- What to do
Repeat exactly, and only, the lines below starting at the line that contains "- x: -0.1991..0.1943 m" and ending at the line that contains "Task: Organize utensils", inclusive of both.

- Information supplied
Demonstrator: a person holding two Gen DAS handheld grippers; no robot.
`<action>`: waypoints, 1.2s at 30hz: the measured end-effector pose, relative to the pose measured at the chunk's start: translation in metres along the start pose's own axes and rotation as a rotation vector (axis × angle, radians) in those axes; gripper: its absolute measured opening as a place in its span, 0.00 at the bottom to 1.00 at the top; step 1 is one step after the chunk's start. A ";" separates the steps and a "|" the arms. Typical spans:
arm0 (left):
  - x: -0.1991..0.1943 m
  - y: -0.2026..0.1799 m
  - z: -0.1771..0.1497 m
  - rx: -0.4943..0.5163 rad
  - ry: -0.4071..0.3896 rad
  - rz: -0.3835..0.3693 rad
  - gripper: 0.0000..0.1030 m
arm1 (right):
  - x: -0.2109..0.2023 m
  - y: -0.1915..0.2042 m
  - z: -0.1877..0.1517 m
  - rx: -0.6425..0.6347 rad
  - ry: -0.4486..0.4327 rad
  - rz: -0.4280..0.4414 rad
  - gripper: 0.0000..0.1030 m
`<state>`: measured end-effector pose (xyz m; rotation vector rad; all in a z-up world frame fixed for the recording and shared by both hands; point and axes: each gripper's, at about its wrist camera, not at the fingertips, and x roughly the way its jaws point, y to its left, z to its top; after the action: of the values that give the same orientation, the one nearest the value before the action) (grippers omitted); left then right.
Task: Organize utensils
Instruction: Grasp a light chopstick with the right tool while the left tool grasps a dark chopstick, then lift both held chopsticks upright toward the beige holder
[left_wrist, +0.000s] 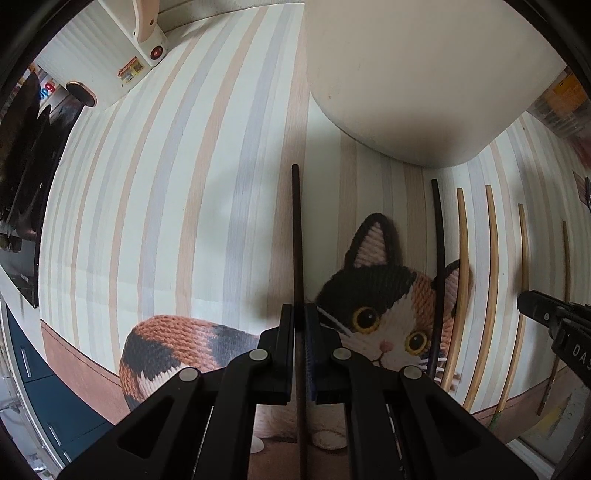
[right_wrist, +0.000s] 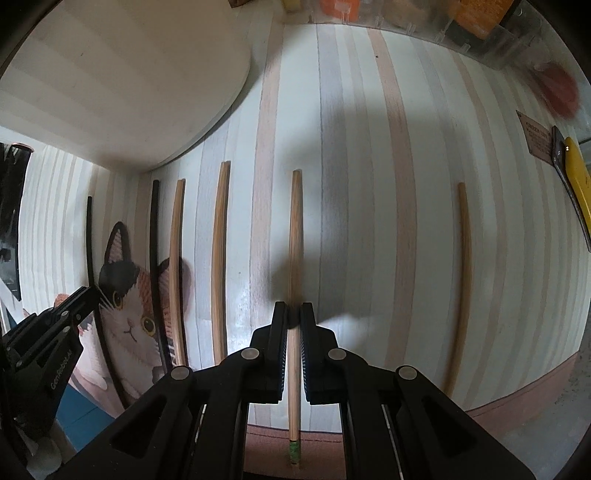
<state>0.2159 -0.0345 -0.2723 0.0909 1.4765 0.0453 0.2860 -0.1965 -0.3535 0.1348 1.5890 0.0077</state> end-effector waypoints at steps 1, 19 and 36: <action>0.000 0.000 0.000 0.001 -0.002 0.003 0.03 | 0.002 0.004 -0.001 -0.007 -0.001 -0.010 0.07; -0.091 0.023 -0.025 -0.049 -0.229 -0.041 0.03 | -0.068 0.008 -0.024 0.026 -0.246 0.089 0.06; -0.169 0.055 -0.019 -0.119 -0.455 -0.008 0.02 | -0.158 0.021 -0.024 -0.005 -0.497 0.139 0.06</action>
<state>0.1829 0.0061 -0.1019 -0.0026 1.0169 0.0986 0.2663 -0.1877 -0.1934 0.2250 1.0809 0.0803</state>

- Expected output
  - x: -0.1991..0.1943 m
  - y: -0.2026..0.1799 m
  - z: -0.1771..0.1497 m
  - rx: -0.4943..0.5163 rad
  - ry: -0.4071..0.3896 rad
  - rz: -0.3835..0.3693 rad
  - gripper: 0.0000..0.1030 m
arm1 (right):
  - x: -0.2109..0.2023 m
  - y: -0.1915..0.2042 m
  - z: -0.1877..0.1517 m
  - rx: -0.6425..0.6347 rad
  - ry: -0.4486..0.4327 rad
  - rz: -0.4280..0.4414 rad
  - gripper: 0.0000..0.1030 m
`<state>`: measured end-effector pose (xyz m; rotation vector rad; all in a z-up world frame fixed for the recording and shared by both hands; point and axes: each gripper's, at about its wrist camera, not at the fingertips, and x roughly the way its jaws point, y to its left, z to its top; after the action: of the values that give the same orientation, the one nearest the value before the action) (grippers omitted); left then right.
Task: Organize utensils

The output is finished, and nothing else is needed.